**Data provided:**
· · · · · · ·

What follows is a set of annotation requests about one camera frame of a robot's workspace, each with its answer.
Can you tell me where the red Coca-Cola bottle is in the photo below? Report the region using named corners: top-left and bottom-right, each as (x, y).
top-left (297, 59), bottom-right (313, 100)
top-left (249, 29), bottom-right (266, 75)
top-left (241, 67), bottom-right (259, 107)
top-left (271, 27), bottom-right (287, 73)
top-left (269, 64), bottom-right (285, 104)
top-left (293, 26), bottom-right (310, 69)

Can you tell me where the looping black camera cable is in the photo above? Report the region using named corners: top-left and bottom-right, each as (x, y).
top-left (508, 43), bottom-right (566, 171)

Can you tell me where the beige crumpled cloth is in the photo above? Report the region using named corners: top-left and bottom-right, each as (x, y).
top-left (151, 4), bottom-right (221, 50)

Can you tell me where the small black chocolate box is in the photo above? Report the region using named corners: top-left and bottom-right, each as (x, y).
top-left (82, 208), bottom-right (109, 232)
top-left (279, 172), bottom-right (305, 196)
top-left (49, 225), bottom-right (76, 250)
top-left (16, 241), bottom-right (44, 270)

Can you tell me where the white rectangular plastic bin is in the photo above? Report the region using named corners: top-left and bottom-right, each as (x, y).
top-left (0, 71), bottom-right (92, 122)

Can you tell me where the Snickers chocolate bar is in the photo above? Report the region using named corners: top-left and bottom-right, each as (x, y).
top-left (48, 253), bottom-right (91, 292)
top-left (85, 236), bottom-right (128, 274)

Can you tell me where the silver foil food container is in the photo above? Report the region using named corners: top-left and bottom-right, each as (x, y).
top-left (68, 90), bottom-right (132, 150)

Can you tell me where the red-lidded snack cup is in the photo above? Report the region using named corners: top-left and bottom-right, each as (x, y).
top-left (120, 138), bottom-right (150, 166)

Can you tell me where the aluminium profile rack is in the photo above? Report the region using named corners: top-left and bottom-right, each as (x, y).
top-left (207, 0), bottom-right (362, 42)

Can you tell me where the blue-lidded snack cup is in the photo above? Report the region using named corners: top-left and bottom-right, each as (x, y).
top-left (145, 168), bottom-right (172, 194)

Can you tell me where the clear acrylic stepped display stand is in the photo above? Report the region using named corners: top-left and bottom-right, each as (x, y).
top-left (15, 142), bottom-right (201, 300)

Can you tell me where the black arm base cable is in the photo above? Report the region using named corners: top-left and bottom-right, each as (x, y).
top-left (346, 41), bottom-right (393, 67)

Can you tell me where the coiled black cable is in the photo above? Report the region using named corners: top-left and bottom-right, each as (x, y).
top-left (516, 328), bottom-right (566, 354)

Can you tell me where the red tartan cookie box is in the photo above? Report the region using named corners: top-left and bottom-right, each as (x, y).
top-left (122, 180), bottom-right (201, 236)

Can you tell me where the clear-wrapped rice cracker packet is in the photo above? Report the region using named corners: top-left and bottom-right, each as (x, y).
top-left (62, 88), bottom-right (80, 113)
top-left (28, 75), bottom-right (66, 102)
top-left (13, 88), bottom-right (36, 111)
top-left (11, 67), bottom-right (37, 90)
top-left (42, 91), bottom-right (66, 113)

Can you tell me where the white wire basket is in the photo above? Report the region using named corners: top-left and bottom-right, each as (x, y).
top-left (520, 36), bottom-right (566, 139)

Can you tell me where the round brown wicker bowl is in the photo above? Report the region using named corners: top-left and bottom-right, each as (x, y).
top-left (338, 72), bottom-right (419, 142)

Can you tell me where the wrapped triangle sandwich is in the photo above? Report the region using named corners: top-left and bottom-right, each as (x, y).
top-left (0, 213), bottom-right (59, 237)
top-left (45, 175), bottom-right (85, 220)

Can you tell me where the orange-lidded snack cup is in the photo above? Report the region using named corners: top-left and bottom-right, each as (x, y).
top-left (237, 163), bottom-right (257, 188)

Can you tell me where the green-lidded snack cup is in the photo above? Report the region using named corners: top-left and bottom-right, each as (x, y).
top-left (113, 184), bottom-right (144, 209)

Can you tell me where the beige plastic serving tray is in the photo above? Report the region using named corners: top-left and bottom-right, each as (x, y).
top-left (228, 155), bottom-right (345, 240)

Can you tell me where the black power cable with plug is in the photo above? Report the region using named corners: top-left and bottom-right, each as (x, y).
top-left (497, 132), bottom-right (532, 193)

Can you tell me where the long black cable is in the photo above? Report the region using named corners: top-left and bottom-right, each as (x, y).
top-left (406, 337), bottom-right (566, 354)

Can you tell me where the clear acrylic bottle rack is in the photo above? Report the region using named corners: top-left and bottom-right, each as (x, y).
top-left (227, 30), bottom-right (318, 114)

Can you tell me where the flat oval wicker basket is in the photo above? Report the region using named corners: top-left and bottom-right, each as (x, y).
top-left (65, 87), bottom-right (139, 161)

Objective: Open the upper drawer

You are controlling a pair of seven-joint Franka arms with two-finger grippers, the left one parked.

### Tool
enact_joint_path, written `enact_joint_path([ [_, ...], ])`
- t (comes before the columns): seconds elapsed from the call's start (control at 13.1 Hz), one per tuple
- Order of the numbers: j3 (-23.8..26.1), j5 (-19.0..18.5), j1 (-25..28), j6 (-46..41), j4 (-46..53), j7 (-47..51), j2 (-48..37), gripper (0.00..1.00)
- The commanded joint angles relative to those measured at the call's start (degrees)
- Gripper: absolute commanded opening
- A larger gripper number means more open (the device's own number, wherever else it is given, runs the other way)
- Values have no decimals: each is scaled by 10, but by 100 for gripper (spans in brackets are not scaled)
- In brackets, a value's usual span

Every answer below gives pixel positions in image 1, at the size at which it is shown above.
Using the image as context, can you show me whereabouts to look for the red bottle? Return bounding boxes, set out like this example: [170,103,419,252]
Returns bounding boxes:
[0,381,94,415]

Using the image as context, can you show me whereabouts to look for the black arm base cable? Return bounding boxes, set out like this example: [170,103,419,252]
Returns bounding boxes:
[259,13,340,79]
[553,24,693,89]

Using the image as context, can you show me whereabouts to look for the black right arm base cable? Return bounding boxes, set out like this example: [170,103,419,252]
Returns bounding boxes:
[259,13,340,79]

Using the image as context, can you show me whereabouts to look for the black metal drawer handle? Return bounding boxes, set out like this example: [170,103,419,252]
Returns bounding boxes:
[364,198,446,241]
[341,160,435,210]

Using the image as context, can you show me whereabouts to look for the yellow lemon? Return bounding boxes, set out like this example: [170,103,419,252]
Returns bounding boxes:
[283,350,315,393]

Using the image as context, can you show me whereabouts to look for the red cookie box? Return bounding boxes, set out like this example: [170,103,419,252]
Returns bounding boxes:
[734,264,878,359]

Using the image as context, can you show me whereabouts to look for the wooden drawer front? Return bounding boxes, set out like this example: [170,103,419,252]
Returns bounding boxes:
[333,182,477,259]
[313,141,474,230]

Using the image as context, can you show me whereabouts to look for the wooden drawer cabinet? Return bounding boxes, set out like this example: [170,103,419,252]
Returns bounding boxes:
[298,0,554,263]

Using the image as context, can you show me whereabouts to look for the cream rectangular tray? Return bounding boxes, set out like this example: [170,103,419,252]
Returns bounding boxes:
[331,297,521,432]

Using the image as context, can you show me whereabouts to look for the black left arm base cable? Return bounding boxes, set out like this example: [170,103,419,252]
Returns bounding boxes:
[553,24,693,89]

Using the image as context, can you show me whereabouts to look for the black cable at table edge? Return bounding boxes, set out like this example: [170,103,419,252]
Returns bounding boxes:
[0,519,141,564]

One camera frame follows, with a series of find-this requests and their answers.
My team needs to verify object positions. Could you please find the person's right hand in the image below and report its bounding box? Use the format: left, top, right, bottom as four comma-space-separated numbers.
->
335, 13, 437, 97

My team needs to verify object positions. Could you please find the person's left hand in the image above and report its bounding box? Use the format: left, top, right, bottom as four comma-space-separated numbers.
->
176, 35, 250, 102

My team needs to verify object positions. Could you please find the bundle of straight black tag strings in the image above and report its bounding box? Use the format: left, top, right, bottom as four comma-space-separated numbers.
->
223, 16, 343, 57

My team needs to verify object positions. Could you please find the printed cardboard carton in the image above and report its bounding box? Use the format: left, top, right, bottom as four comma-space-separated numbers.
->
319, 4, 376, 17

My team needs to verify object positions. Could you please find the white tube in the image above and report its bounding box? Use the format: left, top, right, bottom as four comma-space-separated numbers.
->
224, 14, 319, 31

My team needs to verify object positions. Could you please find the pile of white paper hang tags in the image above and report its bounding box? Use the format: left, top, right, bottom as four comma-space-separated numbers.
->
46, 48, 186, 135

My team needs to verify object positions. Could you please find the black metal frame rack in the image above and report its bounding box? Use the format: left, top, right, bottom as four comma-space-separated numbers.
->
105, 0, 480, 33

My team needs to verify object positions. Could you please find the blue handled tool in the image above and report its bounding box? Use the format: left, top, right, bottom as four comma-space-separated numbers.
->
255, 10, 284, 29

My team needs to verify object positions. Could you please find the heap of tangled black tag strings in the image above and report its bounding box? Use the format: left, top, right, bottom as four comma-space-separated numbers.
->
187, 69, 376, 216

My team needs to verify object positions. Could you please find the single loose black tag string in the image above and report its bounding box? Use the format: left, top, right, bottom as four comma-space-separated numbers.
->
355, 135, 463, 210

· · · · · · ·

Give the number of lines above that hold "requests", with no other words.

**Exercise solution:** 2